**Materials provided:**
++++++++++

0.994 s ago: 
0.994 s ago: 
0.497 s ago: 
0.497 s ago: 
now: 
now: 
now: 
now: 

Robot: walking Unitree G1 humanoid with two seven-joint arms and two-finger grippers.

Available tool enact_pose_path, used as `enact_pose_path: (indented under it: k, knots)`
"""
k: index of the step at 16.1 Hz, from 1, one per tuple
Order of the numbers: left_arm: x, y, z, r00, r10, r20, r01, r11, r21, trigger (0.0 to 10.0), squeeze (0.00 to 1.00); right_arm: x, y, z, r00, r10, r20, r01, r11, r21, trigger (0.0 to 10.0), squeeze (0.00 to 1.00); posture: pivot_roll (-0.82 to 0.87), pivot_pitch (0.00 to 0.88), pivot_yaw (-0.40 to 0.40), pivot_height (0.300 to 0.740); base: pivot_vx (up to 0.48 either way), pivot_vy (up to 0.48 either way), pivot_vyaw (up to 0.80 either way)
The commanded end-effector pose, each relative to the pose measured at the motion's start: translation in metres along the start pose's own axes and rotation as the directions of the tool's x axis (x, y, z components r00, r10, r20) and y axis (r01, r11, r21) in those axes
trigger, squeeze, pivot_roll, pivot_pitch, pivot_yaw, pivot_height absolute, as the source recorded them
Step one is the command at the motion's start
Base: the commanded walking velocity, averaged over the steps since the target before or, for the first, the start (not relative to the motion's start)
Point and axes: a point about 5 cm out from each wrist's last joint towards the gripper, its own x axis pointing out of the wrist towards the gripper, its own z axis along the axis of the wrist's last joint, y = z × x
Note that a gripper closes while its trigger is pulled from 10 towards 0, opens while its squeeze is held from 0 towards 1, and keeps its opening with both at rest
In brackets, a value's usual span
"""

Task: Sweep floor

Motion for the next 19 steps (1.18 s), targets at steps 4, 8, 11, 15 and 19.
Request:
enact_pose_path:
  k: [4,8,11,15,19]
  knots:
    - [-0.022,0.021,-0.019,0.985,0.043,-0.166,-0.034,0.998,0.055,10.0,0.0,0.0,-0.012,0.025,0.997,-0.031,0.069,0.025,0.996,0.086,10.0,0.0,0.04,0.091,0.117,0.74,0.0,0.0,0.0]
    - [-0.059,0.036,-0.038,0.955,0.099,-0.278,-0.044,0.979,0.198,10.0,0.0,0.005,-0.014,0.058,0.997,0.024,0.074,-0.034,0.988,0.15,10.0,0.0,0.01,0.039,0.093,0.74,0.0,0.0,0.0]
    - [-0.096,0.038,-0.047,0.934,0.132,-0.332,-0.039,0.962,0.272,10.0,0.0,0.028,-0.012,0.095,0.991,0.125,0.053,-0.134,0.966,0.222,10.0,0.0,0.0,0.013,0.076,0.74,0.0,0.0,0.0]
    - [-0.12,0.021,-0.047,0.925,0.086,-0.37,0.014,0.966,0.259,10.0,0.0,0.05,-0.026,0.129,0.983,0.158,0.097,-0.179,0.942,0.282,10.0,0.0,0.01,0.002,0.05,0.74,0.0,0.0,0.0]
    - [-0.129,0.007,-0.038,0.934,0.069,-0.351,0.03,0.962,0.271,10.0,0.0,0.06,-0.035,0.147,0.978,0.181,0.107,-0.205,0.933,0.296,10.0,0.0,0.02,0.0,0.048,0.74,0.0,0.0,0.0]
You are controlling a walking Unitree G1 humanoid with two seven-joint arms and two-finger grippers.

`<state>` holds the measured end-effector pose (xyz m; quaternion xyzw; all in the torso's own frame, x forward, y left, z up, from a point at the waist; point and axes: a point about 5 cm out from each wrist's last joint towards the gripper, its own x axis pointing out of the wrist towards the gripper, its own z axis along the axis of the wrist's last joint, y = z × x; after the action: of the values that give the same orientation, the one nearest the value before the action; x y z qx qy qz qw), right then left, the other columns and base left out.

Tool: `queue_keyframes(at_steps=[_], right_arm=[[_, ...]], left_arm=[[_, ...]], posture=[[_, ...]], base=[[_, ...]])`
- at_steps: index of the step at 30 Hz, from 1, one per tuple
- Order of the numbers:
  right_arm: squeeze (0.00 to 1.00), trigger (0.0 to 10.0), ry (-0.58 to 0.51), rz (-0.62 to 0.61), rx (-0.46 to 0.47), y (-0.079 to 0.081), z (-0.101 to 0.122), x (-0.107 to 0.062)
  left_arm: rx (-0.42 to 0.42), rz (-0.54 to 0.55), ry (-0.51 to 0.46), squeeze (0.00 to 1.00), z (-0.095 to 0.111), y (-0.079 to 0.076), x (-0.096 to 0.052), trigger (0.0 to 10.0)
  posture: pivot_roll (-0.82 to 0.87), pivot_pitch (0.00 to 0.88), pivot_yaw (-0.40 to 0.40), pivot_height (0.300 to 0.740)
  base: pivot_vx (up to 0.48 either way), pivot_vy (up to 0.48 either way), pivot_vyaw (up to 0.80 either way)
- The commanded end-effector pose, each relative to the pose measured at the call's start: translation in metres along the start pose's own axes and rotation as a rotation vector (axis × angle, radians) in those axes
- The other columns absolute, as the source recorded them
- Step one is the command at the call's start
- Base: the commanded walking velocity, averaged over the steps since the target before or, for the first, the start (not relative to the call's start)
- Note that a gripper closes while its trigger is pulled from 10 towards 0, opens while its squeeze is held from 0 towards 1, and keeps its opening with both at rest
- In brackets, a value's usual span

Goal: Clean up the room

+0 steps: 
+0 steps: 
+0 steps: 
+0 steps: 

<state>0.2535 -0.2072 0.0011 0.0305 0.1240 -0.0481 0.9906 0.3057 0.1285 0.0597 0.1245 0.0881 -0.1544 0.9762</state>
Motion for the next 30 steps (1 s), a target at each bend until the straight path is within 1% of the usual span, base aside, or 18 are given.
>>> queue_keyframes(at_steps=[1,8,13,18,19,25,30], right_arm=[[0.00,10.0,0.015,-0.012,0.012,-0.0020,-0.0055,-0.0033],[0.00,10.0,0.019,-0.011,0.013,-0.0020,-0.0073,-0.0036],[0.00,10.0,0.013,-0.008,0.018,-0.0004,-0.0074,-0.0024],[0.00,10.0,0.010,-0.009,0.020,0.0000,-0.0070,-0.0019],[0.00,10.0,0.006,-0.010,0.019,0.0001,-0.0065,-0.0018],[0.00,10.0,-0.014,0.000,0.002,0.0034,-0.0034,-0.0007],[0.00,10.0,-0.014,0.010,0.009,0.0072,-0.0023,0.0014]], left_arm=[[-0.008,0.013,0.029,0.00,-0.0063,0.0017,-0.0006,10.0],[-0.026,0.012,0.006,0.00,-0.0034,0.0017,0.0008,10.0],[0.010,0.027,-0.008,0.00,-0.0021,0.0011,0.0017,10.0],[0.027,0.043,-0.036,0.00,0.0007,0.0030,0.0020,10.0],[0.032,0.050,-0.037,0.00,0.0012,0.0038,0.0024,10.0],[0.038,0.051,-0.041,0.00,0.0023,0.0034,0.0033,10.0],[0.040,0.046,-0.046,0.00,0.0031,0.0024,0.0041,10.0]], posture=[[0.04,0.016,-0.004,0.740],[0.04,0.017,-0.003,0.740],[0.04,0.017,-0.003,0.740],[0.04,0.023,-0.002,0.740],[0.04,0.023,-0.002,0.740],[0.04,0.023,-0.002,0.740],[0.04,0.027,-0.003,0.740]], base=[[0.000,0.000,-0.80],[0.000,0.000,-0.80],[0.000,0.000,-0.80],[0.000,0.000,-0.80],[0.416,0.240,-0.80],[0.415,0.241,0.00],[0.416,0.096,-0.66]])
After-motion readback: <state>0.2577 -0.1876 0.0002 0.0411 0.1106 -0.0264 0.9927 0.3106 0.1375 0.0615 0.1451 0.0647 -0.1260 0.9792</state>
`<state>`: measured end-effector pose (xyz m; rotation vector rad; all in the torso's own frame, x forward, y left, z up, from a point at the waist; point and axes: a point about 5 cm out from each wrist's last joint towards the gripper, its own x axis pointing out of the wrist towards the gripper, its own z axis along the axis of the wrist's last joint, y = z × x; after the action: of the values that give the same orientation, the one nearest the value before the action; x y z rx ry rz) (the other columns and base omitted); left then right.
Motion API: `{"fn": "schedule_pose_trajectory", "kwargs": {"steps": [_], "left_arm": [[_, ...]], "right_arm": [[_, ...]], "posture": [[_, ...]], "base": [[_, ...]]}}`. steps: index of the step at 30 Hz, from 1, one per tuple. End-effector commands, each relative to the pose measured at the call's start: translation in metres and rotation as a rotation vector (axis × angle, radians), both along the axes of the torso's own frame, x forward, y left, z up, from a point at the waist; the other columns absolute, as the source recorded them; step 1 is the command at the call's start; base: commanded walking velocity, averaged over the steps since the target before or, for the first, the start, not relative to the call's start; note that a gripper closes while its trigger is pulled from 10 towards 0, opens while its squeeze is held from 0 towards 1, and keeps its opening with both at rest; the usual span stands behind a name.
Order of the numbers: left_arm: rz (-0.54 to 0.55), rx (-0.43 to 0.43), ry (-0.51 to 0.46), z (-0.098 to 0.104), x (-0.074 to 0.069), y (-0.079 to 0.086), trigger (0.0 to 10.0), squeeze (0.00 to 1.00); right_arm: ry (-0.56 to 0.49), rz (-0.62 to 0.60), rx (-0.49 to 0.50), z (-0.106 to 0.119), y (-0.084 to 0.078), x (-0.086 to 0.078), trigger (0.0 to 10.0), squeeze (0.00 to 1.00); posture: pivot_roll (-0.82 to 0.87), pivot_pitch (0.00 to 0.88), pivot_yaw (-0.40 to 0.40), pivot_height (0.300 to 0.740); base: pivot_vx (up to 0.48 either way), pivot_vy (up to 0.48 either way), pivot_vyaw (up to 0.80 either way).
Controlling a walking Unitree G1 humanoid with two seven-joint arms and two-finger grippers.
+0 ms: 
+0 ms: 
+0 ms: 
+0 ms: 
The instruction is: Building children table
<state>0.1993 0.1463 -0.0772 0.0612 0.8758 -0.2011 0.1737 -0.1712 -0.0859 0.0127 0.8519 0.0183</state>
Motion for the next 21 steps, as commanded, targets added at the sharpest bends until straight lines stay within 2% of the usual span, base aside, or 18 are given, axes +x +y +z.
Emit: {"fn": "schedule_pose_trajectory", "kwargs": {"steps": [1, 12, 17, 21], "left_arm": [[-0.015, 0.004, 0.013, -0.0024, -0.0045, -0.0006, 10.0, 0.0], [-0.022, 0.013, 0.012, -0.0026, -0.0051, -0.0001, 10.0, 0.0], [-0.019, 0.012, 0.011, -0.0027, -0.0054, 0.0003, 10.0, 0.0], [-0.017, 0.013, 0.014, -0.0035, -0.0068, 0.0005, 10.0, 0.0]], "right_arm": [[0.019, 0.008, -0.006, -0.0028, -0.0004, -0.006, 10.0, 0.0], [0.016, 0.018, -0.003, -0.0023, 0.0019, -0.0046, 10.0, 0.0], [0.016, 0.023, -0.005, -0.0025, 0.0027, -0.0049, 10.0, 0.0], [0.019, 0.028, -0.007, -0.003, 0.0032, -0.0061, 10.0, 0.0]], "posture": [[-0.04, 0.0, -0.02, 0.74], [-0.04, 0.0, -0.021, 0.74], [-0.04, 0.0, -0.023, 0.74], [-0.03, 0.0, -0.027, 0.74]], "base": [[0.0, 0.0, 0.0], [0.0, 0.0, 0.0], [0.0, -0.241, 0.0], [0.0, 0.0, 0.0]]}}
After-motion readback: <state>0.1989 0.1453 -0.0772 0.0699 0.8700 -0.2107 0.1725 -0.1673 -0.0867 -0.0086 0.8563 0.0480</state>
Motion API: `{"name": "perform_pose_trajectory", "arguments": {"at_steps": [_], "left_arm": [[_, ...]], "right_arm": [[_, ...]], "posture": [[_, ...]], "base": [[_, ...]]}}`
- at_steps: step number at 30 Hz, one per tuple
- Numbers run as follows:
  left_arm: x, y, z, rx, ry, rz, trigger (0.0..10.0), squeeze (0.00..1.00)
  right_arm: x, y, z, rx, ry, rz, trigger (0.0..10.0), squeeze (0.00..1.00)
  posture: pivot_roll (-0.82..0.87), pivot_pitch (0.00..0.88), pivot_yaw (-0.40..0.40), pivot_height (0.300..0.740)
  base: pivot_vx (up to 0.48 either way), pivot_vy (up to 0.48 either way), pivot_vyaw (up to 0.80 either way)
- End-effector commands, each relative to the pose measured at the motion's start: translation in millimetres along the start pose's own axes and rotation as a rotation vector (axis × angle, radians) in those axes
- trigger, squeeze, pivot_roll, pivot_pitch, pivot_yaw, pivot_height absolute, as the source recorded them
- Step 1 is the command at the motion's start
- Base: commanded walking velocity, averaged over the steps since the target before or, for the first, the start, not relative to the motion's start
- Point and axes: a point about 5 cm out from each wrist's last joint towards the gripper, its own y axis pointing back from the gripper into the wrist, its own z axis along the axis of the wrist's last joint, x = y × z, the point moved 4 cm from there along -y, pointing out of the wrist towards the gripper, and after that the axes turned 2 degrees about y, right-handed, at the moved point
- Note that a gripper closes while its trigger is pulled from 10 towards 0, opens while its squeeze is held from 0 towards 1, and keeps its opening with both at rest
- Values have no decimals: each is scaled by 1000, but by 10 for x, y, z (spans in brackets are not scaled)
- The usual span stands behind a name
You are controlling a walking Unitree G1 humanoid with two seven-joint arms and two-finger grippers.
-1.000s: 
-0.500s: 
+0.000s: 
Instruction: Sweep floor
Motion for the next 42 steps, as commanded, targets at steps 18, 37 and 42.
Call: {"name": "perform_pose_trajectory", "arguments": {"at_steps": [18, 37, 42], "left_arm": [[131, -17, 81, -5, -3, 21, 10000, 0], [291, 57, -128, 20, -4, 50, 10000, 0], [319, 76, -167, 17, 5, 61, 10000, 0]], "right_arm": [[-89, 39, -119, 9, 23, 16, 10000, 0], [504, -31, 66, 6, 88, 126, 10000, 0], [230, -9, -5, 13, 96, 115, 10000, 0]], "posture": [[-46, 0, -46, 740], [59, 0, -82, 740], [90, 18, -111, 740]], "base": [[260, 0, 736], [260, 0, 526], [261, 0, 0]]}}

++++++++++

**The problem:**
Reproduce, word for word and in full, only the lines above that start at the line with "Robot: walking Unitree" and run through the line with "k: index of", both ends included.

**Exercise answer:**
Robot: walking Unitree G1 humanoid with two seven-joint arms and two-finger grippers.

Available tool enact_pose_path, used as `enact_pose_path: (indented under it: k, knots)`
"""
k: index of the step at 16.1 Hz, from 1, one per tuple

No further answer is required.